» **Your goal**
For this exercise, restate the records word for word.

» **Material for this task**
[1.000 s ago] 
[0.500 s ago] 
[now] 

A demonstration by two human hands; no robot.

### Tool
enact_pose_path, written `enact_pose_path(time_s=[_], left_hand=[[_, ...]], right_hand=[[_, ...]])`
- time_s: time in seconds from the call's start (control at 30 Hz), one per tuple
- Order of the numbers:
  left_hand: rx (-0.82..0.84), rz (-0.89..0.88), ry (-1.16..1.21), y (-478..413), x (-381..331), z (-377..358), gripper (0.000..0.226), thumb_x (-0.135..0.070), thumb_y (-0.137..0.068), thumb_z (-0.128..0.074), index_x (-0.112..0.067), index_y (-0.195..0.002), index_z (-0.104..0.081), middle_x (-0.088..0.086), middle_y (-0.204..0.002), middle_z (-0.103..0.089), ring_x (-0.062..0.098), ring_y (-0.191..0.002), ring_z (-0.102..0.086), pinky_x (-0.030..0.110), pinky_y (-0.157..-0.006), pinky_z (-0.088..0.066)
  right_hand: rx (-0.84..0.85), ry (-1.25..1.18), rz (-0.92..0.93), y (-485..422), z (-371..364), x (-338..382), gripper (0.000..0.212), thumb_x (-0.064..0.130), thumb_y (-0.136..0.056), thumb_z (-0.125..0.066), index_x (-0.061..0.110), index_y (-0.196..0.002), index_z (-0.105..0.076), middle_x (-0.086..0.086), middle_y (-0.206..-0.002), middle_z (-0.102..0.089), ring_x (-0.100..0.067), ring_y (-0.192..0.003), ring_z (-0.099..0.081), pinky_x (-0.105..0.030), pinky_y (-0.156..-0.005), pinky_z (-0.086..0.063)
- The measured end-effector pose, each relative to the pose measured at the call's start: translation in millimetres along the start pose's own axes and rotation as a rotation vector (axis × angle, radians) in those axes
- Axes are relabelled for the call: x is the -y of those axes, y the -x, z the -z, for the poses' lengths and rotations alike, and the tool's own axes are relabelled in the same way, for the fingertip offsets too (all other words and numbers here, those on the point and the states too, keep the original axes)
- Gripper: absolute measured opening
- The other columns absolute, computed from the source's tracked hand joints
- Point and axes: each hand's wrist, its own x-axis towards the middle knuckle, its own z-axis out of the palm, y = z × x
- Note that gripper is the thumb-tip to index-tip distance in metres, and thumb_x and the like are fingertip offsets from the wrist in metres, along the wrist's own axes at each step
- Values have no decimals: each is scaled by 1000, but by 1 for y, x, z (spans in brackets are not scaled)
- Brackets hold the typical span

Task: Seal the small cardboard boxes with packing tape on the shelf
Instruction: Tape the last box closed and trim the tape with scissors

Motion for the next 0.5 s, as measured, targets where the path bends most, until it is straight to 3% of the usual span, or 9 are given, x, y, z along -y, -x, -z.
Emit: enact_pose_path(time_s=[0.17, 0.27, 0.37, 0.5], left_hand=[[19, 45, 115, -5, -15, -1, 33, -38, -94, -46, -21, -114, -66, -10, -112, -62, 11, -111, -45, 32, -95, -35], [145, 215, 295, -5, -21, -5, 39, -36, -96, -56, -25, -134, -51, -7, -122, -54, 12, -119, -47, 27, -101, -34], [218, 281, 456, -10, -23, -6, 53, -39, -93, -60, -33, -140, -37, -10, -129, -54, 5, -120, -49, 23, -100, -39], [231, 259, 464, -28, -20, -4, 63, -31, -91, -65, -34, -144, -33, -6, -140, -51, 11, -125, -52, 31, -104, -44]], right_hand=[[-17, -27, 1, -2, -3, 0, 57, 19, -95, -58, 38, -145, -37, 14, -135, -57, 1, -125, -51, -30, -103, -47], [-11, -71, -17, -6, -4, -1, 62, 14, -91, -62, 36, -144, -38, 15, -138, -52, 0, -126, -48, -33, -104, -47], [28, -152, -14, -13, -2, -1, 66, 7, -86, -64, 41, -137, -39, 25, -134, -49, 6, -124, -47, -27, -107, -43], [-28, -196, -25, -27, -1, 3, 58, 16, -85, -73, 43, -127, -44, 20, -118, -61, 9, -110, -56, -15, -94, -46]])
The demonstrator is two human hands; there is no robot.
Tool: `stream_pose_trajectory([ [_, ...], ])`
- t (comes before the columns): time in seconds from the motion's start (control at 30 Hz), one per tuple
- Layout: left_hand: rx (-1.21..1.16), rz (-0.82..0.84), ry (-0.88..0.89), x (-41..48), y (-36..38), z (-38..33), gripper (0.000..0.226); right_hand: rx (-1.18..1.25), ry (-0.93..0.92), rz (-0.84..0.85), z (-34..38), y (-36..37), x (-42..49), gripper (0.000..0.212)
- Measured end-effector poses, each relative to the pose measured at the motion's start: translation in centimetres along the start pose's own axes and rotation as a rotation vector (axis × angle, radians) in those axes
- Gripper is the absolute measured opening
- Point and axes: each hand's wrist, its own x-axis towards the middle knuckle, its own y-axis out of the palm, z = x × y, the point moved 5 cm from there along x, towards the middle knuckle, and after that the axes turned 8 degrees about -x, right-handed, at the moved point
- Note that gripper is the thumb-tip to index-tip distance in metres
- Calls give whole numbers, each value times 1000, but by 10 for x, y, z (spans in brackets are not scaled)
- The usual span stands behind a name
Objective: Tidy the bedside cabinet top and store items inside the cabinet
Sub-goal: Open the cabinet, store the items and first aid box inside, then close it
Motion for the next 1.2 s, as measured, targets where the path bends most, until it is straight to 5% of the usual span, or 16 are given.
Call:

» **Exercise response**
[1.000 s ago] 
[0.500 s ago] 
[now] 

A demonstration by two human hands; no robot.

### Tool
enact_pose_path, written `enact_pose_path(time_s=[_], left_hand=[[_, ...]], right_hand=[[_, ...]])`
- time_s: time in seconds from the call's start (control at 30 Hz), one per tuple
- Order of the numbers:
  left_hand: rx (-0.82..0.84), rz (-0.89..0.88), ry (-1.16..1.21), y (-478..413), x (-381..331), z (-377..358), gripper (0.000..0.226), thumb_x (-0.135..0.070), thumb_y (-0.137..0.068), thumb_z (-0.128..0.074), index_x (-0.112..0.067), index_y (-0.195..0.002), index_z (-0.104..0.081), middle_x (-0.088..0.086), middle_y (-0.204..0.002), middle_z (-0.103..0.089), ring_x (-0.062..0.098), ring_y (-0.191..0.002), ring_z (-0.102..0.086), pinky_x (-0.030..0.110), pinky_y (-0.157..-0.006), pinky_z (-0.088..0.066)
  right_hand: rx (-0.84..0.85), ry (-1.25..1.18), rz (-0.92..0.93), y (-485..422), z (-371..364), x (-338..382), gripper (0.000..0.212), thumb_x (-0.064..0.130), thumb_y (-0.136..0.056), thumb_z (-0.125..0.066), index_x (-0.061..0.110), index_y (-0.196..0.002), index_z (-0.105..0.076), middle_x (-0.086..0.086), middle_y (-0.206..-0.002), middle_z (-0.102..0.089), ring_x (-0.100..0.067), ring_y (-0.192..0.003), ring_z (-0.099..0.081), pinky_x (-0.105..0.030), pinky_y (-0.156..-0.005), pinky_z (-0.086..0.063)
- The measured end-effector pose, each relative to the pose measured at the call's start: translation in millimetres along the start pose's own axes and rotation as a rotation vector (axis × angle, radians) in those axes
- Axes are relabelled for the call: x is the -y of those axes, y the -x, z the -z, for the poses' lengths and rotations alike, and the tool's own axes are relabelled in the same way, for the fingertip offsets too (all other words and numbers here, those on the point and the states too, keep the original axes)
- Gripper: absolute measured opening
- The other columns absolute, computed from the source's tracked hand joints
- Point and axes: each hand's wrist, its own x-axis towards the middle knuckle, its own z-axis out of the palm, y = z × x
- Note that gripper is the thumb-tip to index-tip distance in metres, and thumb_x and the like are fingertip offsets from the wrist in metres, along the wrist's own axes at each step
- Values have no decimals: each is scaled by 1000, but by 1 for y, x, z (spans in brackets are not scaled)
- Brackets hold the typical span

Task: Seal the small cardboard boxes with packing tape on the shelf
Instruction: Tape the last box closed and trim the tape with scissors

Motion for the next 0.5 s, as measured, targets where the path bends most, until it is straight to 3% of the usual span, or 9 are given, x, y, z along -y, -x, -z.
Emit: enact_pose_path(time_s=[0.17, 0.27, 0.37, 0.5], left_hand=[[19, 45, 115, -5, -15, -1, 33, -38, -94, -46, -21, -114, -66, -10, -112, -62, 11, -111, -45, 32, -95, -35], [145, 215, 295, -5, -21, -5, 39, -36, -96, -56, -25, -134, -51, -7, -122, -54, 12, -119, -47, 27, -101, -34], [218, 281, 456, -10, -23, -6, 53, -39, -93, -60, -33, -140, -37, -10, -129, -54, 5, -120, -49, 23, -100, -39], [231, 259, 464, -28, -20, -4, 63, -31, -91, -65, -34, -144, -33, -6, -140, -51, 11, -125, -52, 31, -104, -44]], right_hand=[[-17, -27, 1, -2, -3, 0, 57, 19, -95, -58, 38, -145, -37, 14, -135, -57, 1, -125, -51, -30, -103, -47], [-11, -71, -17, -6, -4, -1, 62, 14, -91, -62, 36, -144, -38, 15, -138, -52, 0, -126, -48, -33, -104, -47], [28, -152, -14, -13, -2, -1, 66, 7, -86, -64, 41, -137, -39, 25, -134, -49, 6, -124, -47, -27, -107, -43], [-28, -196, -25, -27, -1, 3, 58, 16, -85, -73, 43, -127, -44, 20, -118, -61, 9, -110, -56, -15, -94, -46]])
The demonstrator is two human hands; there is no robot.
Tool: `stream_pose_trajectory([ [_, ...], ])`
- t (comes before the columns): time in seconds from the motion's start (control at 30 Hz), one per tuple
- Layout: left_hand: rx (-1.21..1.16), rz (-0.82..0.84), ry (-0.88..0.89), x (-41..48), y (-36..38), z (-38..33), gripper (0.000..0.226); right_hand: rx (-1.18..1.25), ry (-0.93..0.92), rz (-0.84..0.85), z (-34..38), y (-36..37), x (-42..49), gripper (0.000..0.212)
- Measured end-effector poses, each relative to the pose measured at the motion's start: translation in centimetres along the start pose's own axes and rotation as a rotation vector (axis × angle, radians) in those axes
- Gripper is the absolute measured opening
- Point and axes: each hand's wrist, its own x-axis towards the middle knuckle, its own y-axis out of the palm, z = x × y, the point moved 5 cm from there along x, towards the middle knuckle, and after that the axes turned 8 degrees about -x, right-handed, at the moved point
- Note that gripper is the thumb-tip to index-tip distance in metres
- Calls give whole numbers, each value times 1000, but by 10 for x, y, z (spans in brackets are not scaled)
- The usual span stands behind a name
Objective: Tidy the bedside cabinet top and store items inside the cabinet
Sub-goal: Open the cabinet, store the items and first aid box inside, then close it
Motion for the next 1.2 s, as measured, targets where the path bends most, until it is straight to 5% of the usual span, or 16 are given.
Call:

Nothing else belongs in this answer.